A continuación, ajuste la concentración celular con el medio para lograr 1 millón de células por mililitro y agregue interleucina-7 recombinante humana e interleucina-15 recombinante humana a 155 y 290 unidades por mililitro respectivamente antes de cultivar las células. Una vez que se alcance el número de células deseado, recoja y transfiera las células a tubos de 50 mililitros y centrifuérrelas. Después de retirar el sobrenadante, vuelva a suspender el gránulo en 10 mililitros de medio para contar las células.
Después de centrifugar nuevamente, deseche el sobrenadante por completo y vuelva a suspender el gránulo en una solución de criopreservación que consista en 50% de HSA y 40% de HBSS, a una concentración de 10 millones de células por mililitro por vial criogénico. Transfiera 0,9 mililitros de suspensión celular a cada uno de los números requeridos de viales criogénicos y agregue 10% de dimetilsulfóxido a cada vial criogénico. Coloque los viales criogénicos en hielo y colóquelos rápidamente en un congelador de velocidad controlada para su criopreservación.
A continuación, transfiera las muestras criopreservadas a un tanque de nitrógeno líquido controlado para su almacenamiento a largo plazo. Para evaluar la eficiencia de la transducción, agregue 500 microlitros de tampón FACS a la muestra en un tubo de clasificación celular activado por fluorescencia o FACS. Después de centrifugar la muestra a 400 g y temperatura ambiente durante cinco minutos, deseche el sobrenadante por completo con una pipeta.
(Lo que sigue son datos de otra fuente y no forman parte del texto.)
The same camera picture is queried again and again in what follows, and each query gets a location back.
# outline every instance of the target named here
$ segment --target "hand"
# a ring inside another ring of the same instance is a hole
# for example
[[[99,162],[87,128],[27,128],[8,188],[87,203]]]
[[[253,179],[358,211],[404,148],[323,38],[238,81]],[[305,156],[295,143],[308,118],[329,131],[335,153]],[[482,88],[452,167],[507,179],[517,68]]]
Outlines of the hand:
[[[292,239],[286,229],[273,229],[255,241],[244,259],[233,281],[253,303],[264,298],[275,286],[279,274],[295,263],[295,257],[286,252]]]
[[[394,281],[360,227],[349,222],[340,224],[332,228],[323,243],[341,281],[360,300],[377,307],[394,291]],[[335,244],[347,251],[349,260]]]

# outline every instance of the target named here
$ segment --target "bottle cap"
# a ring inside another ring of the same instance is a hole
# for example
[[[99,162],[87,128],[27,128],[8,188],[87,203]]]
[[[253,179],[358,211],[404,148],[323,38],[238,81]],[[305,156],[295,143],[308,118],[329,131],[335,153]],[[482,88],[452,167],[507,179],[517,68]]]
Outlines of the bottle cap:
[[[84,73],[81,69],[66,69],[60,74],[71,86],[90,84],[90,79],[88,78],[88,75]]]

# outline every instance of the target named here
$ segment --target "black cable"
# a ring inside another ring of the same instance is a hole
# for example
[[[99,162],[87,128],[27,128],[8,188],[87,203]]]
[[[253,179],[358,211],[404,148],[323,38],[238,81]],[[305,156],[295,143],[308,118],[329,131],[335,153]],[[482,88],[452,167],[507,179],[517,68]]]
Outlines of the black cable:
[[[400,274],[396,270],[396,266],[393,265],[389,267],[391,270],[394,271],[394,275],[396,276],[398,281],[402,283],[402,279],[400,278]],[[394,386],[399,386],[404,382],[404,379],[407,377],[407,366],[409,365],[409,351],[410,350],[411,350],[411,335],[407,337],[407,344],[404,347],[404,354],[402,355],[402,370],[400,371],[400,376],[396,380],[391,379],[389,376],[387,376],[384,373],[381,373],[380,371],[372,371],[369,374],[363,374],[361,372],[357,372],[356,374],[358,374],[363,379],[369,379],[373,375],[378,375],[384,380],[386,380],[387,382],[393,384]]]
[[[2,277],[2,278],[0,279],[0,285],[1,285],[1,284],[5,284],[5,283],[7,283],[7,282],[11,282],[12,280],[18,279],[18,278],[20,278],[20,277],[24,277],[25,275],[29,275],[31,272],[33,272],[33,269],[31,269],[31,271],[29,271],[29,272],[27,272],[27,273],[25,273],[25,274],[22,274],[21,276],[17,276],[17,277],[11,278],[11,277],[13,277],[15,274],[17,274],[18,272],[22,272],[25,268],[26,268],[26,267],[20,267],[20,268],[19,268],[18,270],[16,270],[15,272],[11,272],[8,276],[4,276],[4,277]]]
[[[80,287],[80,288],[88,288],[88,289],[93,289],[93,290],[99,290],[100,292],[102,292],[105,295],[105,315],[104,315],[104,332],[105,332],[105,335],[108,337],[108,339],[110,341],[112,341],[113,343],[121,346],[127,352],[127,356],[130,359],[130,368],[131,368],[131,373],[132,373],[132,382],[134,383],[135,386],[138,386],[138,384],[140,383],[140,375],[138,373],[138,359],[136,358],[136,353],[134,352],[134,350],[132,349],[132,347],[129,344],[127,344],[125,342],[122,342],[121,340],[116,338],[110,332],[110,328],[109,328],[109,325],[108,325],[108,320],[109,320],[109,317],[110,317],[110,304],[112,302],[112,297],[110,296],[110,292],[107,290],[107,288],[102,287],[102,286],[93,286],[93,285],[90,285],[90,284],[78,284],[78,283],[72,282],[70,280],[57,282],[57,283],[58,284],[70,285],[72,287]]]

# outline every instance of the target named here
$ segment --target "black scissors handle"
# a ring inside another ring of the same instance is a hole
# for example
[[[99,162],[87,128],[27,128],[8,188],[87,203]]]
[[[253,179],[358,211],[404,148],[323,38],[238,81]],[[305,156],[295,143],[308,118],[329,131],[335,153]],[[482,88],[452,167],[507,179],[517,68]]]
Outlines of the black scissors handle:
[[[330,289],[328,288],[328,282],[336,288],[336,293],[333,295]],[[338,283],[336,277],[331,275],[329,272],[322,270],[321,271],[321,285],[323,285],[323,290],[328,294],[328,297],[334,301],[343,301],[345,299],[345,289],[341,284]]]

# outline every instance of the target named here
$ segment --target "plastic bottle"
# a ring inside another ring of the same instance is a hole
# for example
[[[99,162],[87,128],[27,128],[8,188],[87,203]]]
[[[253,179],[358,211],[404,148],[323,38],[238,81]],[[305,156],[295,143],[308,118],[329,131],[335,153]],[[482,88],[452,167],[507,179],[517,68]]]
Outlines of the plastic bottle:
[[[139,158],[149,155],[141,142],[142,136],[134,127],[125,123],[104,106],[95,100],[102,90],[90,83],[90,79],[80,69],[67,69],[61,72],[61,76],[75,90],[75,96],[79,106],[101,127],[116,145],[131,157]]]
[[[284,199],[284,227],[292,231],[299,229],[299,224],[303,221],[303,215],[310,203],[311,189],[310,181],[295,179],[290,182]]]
Vuelva a suspender el gránulo en una solución diluida de uno a cinco de CD3 en tampón FACS. Agitar la muestra e incubarla durante 30 minutos en hielo en la oscuridad antes de centrifugarla como se demostró anteriormente. A continuación, después de desechar el sobrenadante por completo, vuelva a suspender el gránulo en una solución diluida de uno a 20 de 7-AAD en tampón FACS.
Agite esta mezcla antes de incubarla durante 10 minutos en hielo en un entorno oscuro. Finalmente, agregue 200 microlitros de tampón FACS y proceda a analizar la muestra usando un citómetro de flujo. El análisis de viabilidad de las células transducidas reveló que en el día 14, más del 95% de las células eran CD3 positivas y vivas después de excluir las células 7-AAD positivas, lo que indica una activación y expansión exitosa de las células T.
Se midió que la eficiencia de transducción dentro de la población CD3 positiva era del 58,7% en comparación con las células no transducidas, que exhibieron una eficiencia de transducción del 0,51%Cuando las células transducidas se expandieron desde el día cuatro hasta el día 14, con subcultivo cada dos días, las células experimentaron una expansión de 25 veces. El producto se sometió a varias pruebas de control de calidad y cumplió con todos los criterios establecidos, lo que indica su idoneidad para su uso posterior. Todo el procedimiento debe realizarse con técnicas estrictamente asépticas.
Y el paso más complicado es el proceso de transducción, en el que hay que tener en cuenta todos los reactivos que hay que añadir para mantener un volumen total específico.